Das ist nicht anders als bei nichtbehinderten Kindern:

Grundsätzlich haben die Eltern das Recht und die Pflicht, für das minderjährige Kind zu sorgen. Sie haben in der Regel das Sorgerecht (§1626 BGB). Dieses umfasst die Personensorge und die Vermögenssorge.

Die Personensorge umfasst u.a. die Vertretung des Kindes in Personensorgesachen, die Bestimmung des Namens, die Wohnsitz und Aufenthaltsbestimmung, Erziehung und Beaufsichtigung, Auswahl von Schule, Ausbildung und Beruf, Veranlassung und Einwilligung in ärztliche Maßnahmen und das Umgangsrecht des Kindes.

Die Vermögenssorge umfasst alle tatsächlichen und rechtlichen Maßnahmen, die darauf gerichtet sind, dass Kindesvermögen zu erhalten und zu vermehren. Die Vermögenssorge berechtigt in Grenzen zur Vertretung des Kindes, insbesondere in Rechtsstreitigkeiten.

Pflege und Erziehung stehen als natürliches Recht den Eltern unter dem besonderen Schutz der staatlichen Ordnung zu (Art.6 Abs.1 und 2GG).

Bei diesem Grundsatz geht das Gesetz davon aus, dass die Eltern bei der Geburt des Kindes miteinander verheiratet sind. Ist dies nicht der Fall erhalten erst dann beide Elternteile das Sorgerecht, wenn sie erklären, dass sie die Sorge gemeinsam übernehmen wollen oder wenn sie einander heiraten. Ansonsten hat die Mutter das elterliche Sorgerecht allein.

Das Sorgerecht ist höchstpersönlich und nur im Rahmen des staatlichen Wächteramts entziehbar (Art.6 Abs.2, Satz2 GG). Das Wächteramt wird durch das Familiengericht bei Gefährdung des Kindeswohls ausgeübt (§1666 BGB). Das Kindeswohl wird u.a. anhand des Förderungsprinzips, dem Kontinuitätsgrundsatz und der Bindung des Kindes an eine bestimmte Person bestimmt. Die Entziehung des Sorgerechts insgesamt ist dabei die ultima ratio.

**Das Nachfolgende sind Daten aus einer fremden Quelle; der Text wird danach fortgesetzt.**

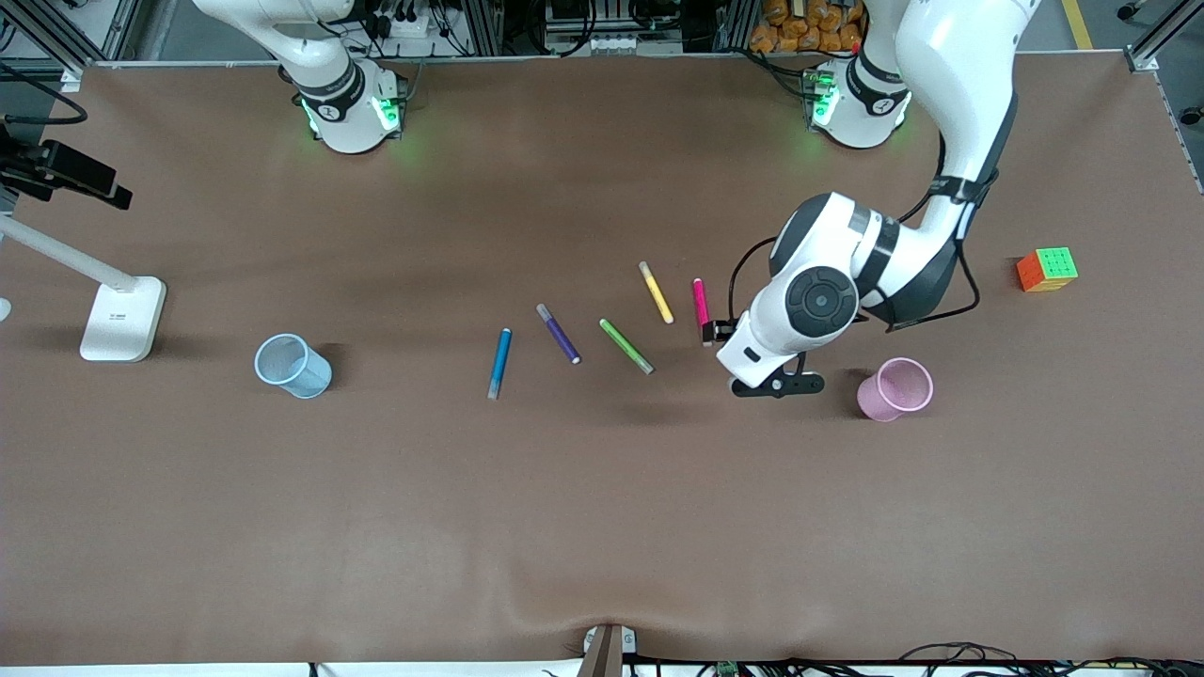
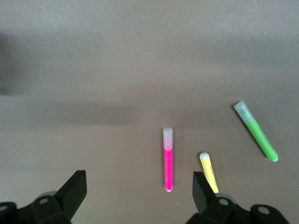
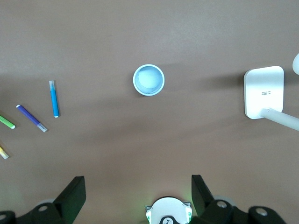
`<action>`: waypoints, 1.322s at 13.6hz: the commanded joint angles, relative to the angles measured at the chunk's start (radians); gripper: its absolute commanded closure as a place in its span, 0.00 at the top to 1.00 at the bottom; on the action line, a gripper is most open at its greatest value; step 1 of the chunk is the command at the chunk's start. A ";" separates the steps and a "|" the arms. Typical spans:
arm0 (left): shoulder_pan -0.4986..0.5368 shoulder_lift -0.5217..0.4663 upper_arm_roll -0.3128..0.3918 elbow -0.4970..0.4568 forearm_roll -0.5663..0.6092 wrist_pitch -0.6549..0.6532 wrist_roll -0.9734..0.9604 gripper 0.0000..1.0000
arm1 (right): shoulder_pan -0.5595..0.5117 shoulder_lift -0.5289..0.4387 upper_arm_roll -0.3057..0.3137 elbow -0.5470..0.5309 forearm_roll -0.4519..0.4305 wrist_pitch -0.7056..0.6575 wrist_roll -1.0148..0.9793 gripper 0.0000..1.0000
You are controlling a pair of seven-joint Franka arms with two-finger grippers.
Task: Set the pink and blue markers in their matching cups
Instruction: 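Lower the left gripper over the pink marker, then close the left gripper on the pink marker and lift it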
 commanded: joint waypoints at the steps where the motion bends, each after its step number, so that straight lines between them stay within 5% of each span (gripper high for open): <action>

Kann diese elterliche Sorge ganz oder zum Teil nicht mehr ausgeübt werden, muss das Sorgerecht von Amts wegen auf den anderen Elternteil, einen Vormund oder Pfleger übertragen werden.

Mit einer Sorgerechtsverfügung können die Elternteil Personen benennen, die im Fall, dass die Anordnung einer Vormundschaft oder (Ergänzungs-)pflege notwendig wird, als Vormund oder (Ergänzungs-)pfleger eingesetzt werden sollen.

Zu fragen ist, inwieweit diese Benennung für das die Vormundschaft oder (Ergänzungs-) pflege anordnende Gericht bindend ist.

Hier ist zu differenzieren.

Rechtsverbindlich in dem Sinne, dass das Vormundschaftsgericht (oder Familiengericht) an die Benennung durch die sorgeberechtigten Eltern gebunden ist, besteht nur im Fall des Todes der sorgeberechtigten Elternteile. Hier sieht das Gesetz ein Benennungsrecht vor (§1776 BGB). Von dieser Benennung kann das Vormundschaftsgericht nur nach engen gesetzlichen Vorgaben abweichen, etwa wenn die vorgeschlagene Person geschäftsunfähig oder minderjährig ist, zur Übernahme verhindert ist oder das Wohl des Mündels gefährdet würde (§1778 BGB).

http://dvzag.de/plattformrecht/aufgabe_der_sorgerechtsverfuegung.htm

erstmal wird überprüft, ob noch andere verwandte da sind, dann wird geprüft, ob diese sich um das kind kümmern können, wenn ja, wird das kind mit unterstützung vom sozialamt an die verwandten zur pflege übergeben.. wenn nicht, wird der staat vormund und das kind in pflege gegeben...oder ins kinderheim...

Wenn sich keine Verwandten finden, die die Vormundschaft erwirken können, wird sich das Jugendamt darum kümmern.